Transcribe the listing in full, excluding any pictures.
--- START ---
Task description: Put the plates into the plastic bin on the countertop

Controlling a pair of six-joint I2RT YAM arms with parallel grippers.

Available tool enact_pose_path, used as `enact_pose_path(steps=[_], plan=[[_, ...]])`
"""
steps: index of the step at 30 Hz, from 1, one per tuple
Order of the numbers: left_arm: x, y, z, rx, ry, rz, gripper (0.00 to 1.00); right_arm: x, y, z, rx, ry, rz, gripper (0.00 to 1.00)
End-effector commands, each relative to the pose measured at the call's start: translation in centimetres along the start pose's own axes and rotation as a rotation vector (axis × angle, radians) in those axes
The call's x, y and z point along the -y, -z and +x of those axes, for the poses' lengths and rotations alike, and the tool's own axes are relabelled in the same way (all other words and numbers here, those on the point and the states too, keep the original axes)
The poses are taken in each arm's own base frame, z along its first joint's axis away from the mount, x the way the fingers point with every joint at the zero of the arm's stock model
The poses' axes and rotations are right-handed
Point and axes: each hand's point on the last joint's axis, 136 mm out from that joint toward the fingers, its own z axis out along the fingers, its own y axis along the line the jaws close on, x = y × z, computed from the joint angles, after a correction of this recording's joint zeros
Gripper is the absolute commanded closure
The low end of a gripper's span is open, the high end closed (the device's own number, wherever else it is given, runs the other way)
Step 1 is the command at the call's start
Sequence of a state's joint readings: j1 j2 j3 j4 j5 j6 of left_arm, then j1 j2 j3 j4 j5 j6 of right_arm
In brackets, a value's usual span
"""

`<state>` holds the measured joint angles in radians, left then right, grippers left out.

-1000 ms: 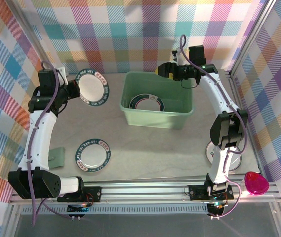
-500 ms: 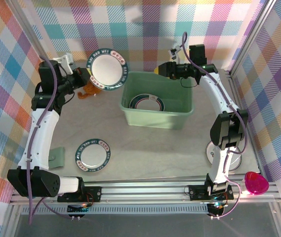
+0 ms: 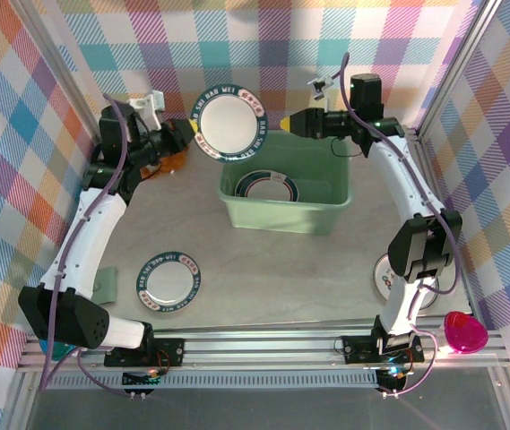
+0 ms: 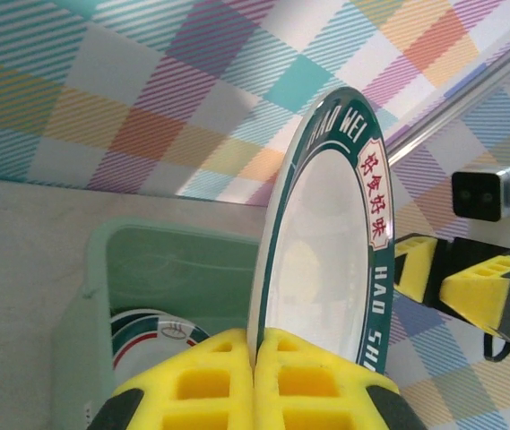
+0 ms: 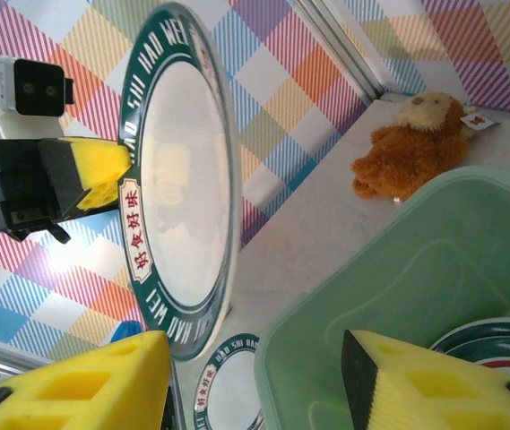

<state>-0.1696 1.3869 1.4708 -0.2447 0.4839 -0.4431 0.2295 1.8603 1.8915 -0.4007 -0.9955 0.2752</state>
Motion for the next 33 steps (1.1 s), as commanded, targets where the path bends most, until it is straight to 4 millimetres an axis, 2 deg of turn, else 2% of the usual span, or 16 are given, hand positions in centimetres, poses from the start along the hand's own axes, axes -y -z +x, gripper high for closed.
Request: enact_pose_path(steps=[1,6,12,18,24,28,33], plan=[[3.2,0.3,-2.0,0.073,-0.038,0.116,1.00,-1.0,-0.2,0.2,-0.001,0.019,-0.002,0.48],[4.1,-0.4,-1.5,0.065,-0.042,0.152,1.00,-0.9,-0.3,0.4,0.005,-0.001,-0.002,0.50],[3.8,-1.1,-1.0,0.056,-0.037,0.141,1.00,-1.8,-0.2,0.7,0.021,0.015,-0.026,0.53],[3.5,-0.9,-1.1,0.066,-0.046,0.120,1.00,-0.8,0.5,1.5,0.026,0.018,0.057,0.53],[3.4,-0.9,-1.0,0.068,-0.046,0.117,1.00,-0.9,1.9,1.1,0.086,0.027,0.061,0.49],[4.1,-1.4,-0.8,0.062,-0.033,0.153,1.00,-2.4,1.6,1.0,0.084,0.054,-0.020,0.44],[4.7,-1.8,-0.2,0.047,-0.038,0.169,1.00,-2.4,0.9,1.2,0.079,0.037,-0.030,0.43]])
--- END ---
▶ [Exercise response]
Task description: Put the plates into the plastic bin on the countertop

Controlling a pair of six-joint I2RT YAM arms with parallel grippers.

Available tool enact_pose_path, used as `enact_pose_path(steps=[_], plan=[[_, ...]])`
"""
steps: index of the step at 30 Hz, from 1, one per tuple
Order of the numbers: left_arm: x, y, z, rx, ry, rz, gripper (0.00 to 1.00); right_arm: x, y, z, rx, ry, rz, gripper (0.00 to 1.00)
End-effector commands, each relative to the pose measured at the call's start: translation in centimetres along the start pose's own axes and rotation as a rotation vector (axis × angle, radians) in those axes
The call's x, y and z point along the -y, -z and +x of those axes, for the poses' lengths and rotations alike, and the tool's own axes are relabelled in the same way (all other words and numbers here, those on the point and the states too, keep the original axes)
The poses are taken in each arm's own base frame, z along its first joint's axis away from the mount, x the way the fingers point with every joint at the zero of the arm's stock model
The poses' axes and rotations are right-handed
Point and axes: each hand's point on the last joint's axis, 136 mm out from that joint toward the fingers, its own z axis out along the fingers, its own y axis along the line the jaws close on, x = y × z, computed from the joint angles, after a correction of this recording's joint zeros
Gripper is the absolute commanded closure
The low end of a gripper's span is open, the high end closed (the device's own number, wherever else it is given, runs the other way)
Step 1 is the command at the call's start
Sequence of a state's joint readings: j1 j2 j3 j4 j5 j6 of left_arm, then j1 j2 j3 j4 j5 j6 of right_arm
In brackets, a value's usual span
"""

`<state>` holds the measured joint angles in radians, left then right, grippers left out.

-1000 ms: 
-500 ms: 
+0 ms: 
+0 ms: 
+0 ms: 

<state>-0.1696 1.3869 1.4708 -0.2447 0.4839 -0.4431 0.2295 1.8603 1.8915 -0.4007 -0.9955 0.2752</state>
Motion for the next 33 steps (1.1 s), as commanded, targets where the path bends most, until it is straight to 4 millimetres an axis, 2 deg of turn, else 2% of the usual span, or 16 are given, hand positions in centimetres, poses from the start along the hand's own axes, axes -y -z +x, gripper high for closed.
Request: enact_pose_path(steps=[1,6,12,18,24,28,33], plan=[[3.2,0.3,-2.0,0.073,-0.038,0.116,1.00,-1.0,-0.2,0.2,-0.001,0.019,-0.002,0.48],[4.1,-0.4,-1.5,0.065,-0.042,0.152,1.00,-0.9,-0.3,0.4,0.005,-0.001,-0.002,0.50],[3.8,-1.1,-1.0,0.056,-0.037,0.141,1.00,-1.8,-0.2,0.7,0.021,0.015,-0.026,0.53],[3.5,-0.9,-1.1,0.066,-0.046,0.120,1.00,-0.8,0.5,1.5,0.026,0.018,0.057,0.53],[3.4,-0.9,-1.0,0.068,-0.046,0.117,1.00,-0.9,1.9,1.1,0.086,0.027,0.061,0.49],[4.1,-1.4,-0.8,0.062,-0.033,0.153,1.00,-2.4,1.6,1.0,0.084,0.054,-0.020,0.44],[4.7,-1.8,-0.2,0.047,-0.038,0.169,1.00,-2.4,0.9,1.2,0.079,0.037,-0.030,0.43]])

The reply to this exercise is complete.